> _What you need to do_
Starting with the line with "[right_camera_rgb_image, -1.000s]" in the entries below and going on through the line with "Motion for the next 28", output every line exactly and nothing more. No pictures.

> _Collected data entries_
Start of Block

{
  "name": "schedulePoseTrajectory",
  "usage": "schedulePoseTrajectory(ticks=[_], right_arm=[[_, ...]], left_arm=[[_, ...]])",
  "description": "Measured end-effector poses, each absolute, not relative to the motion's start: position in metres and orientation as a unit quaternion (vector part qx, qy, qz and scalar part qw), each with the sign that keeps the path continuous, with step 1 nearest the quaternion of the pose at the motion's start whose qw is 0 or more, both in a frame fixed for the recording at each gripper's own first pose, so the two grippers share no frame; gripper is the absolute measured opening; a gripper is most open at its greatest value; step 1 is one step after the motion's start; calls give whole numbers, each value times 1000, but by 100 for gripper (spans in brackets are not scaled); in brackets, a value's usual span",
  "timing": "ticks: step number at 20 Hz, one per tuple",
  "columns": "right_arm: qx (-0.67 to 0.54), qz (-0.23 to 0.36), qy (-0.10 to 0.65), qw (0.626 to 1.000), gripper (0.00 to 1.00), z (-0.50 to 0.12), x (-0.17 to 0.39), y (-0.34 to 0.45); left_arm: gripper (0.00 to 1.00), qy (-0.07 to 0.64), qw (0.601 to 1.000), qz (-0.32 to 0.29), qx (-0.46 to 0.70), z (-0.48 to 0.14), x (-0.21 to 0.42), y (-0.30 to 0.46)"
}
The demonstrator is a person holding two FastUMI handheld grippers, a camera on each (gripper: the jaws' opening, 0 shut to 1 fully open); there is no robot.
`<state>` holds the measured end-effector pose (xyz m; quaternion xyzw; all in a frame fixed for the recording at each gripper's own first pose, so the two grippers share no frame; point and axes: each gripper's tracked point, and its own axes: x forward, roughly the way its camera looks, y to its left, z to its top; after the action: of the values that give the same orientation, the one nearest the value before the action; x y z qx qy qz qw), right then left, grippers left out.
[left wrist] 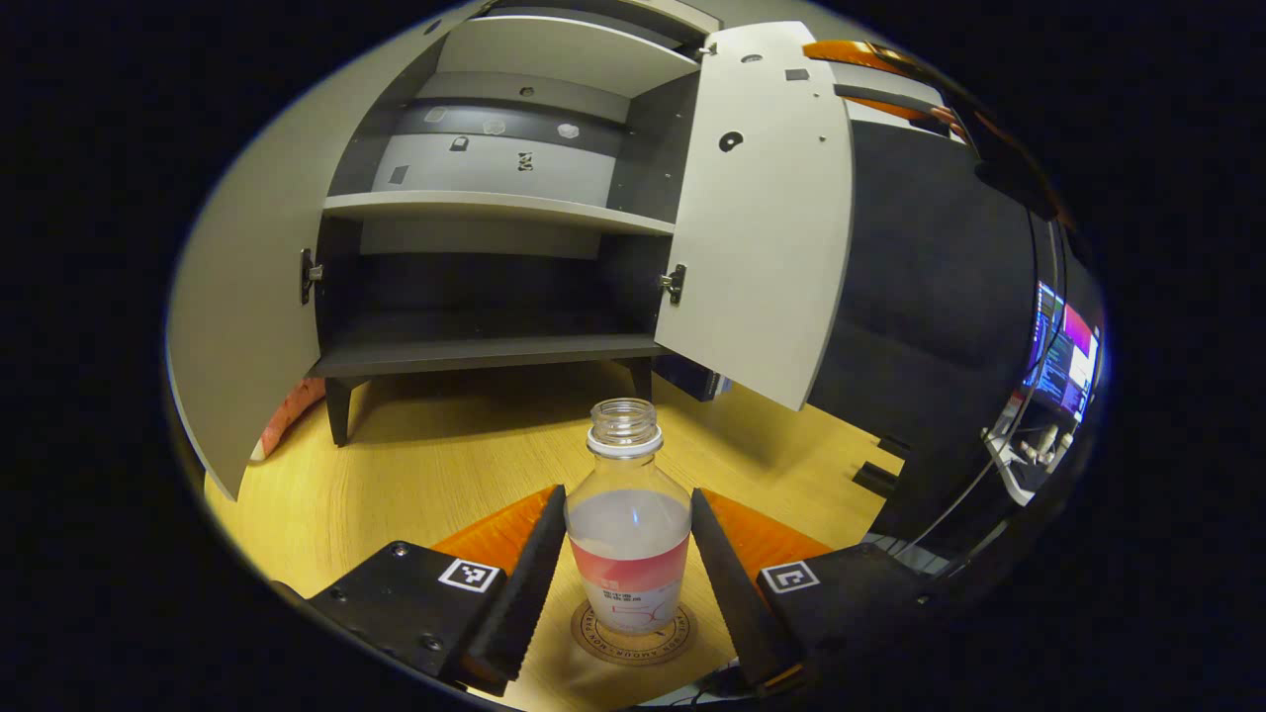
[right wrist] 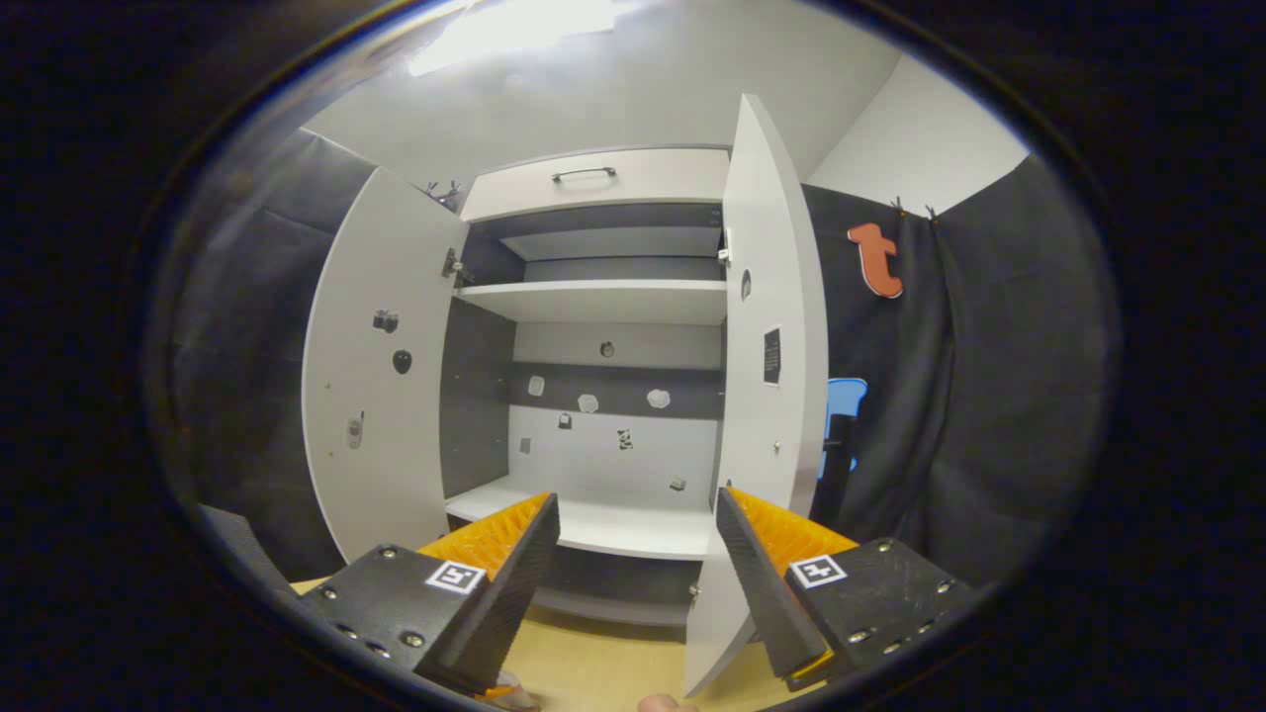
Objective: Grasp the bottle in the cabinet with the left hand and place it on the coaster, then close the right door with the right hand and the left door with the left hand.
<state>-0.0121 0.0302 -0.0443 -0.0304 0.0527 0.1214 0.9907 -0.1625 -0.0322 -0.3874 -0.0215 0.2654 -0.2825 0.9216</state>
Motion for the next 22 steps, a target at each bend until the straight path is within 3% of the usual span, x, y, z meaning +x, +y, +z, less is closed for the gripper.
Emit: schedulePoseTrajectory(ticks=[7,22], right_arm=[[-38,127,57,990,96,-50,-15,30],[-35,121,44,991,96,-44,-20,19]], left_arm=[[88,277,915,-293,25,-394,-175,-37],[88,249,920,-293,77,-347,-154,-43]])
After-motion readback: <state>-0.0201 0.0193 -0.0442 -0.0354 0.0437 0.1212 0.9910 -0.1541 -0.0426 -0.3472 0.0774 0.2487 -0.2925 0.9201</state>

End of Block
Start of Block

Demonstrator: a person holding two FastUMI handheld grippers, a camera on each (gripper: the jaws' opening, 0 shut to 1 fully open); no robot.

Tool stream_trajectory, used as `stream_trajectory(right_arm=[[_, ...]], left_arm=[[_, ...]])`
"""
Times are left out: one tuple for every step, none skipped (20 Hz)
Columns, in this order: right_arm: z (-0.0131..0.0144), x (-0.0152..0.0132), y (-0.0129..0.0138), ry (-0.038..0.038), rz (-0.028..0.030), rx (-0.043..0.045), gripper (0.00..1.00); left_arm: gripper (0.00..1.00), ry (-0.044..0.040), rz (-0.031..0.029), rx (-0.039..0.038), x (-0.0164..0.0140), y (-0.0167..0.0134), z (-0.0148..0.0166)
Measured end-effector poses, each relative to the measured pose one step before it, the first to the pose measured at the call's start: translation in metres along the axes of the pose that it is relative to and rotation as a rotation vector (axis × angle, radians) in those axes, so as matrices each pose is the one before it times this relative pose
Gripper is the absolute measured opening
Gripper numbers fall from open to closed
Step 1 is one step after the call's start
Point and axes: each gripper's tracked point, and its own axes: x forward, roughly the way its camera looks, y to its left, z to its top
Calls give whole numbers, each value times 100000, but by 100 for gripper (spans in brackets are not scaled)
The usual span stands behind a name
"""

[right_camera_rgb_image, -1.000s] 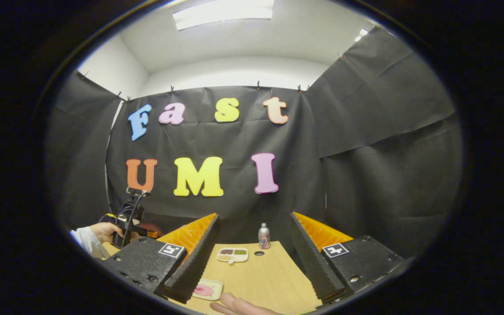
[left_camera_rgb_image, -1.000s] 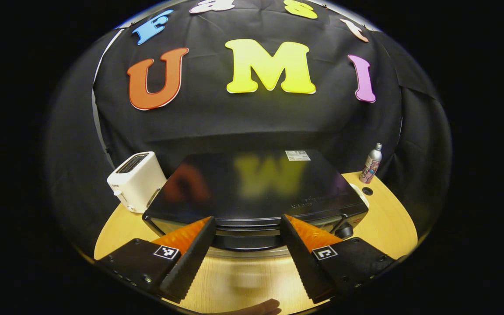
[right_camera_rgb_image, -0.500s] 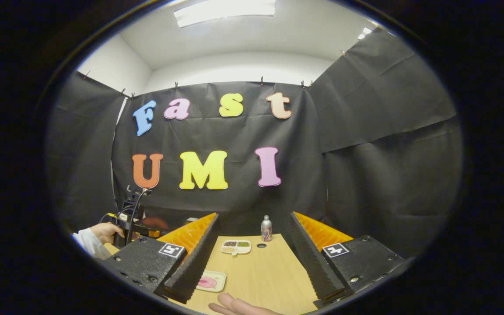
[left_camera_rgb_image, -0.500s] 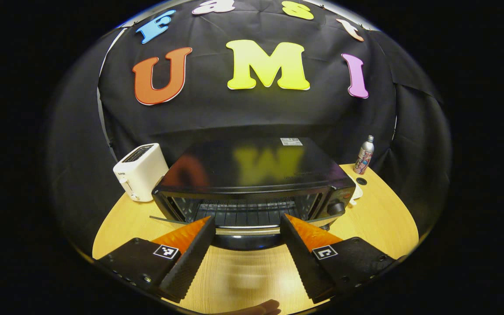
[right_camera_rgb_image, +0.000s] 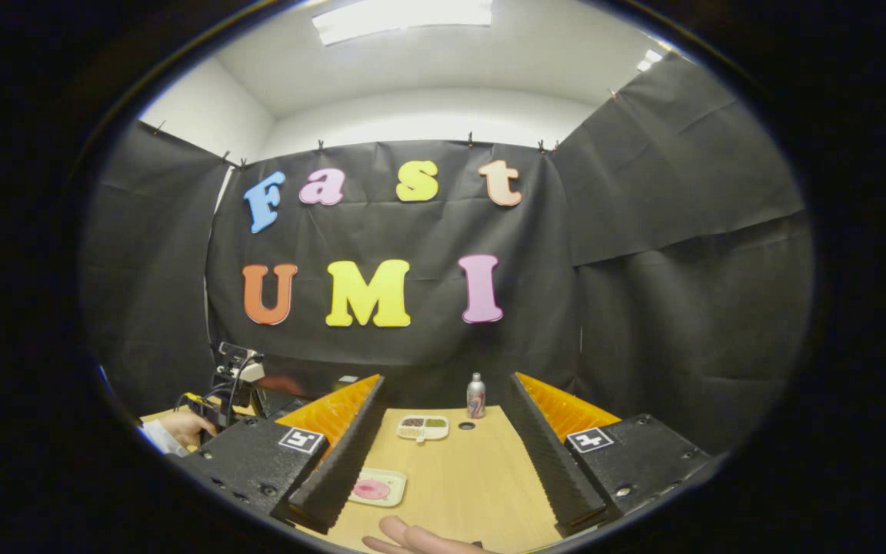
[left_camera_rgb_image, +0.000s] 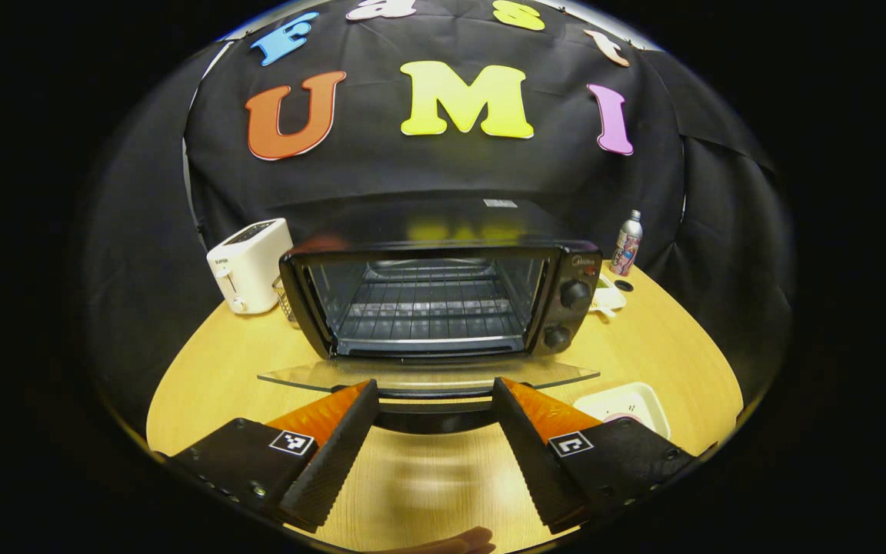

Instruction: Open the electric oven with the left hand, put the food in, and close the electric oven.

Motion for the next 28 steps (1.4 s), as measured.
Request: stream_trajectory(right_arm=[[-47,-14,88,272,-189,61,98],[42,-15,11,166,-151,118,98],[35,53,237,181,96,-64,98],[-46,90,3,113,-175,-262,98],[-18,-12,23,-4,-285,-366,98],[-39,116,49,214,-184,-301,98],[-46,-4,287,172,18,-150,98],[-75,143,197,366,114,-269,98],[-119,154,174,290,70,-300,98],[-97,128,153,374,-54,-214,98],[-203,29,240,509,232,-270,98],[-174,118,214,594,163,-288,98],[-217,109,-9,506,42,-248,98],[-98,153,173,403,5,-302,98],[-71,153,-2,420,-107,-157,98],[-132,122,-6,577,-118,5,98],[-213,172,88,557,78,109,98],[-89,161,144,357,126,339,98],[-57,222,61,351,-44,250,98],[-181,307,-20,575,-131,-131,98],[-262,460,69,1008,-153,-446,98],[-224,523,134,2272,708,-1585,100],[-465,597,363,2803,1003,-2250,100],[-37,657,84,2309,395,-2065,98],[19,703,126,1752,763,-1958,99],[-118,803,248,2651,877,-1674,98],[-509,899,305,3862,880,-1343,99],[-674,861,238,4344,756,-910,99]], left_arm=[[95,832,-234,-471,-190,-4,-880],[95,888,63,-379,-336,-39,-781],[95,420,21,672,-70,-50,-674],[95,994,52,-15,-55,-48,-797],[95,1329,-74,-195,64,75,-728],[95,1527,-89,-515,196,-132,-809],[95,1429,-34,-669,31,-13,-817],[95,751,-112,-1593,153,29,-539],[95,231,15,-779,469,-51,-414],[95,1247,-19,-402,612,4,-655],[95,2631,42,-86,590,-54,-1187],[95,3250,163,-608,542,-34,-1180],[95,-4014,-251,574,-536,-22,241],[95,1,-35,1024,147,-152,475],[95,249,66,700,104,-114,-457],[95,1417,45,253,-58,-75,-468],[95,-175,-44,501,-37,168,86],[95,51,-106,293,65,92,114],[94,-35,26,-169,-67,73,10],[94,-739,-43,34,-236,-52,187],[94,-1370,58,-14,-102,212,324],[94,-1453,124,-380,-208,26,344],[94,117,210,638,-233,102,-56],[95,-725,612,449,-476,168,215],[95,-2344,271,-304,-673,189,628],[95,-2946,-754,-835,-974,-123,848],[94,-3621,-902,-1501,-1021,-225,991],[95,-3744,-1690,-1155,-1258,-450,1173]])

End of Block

> _Output of the exercise_
[right_camera_rgb_image, -1.000s] 
[left_camera_rgb_image, -1.000s] 
[right_camera_rgb_image, -0.500s] 
[left_camera_rgb_image, -0.500s] 
[right_camera_rgb_image, +0.000s] 
[left_camera_rgb_image, +0.000s] 

Instruction: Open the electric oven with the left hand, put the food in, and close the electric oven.

Motion for the next 28 steps (1.4 s), as measured.

This is the complete answer.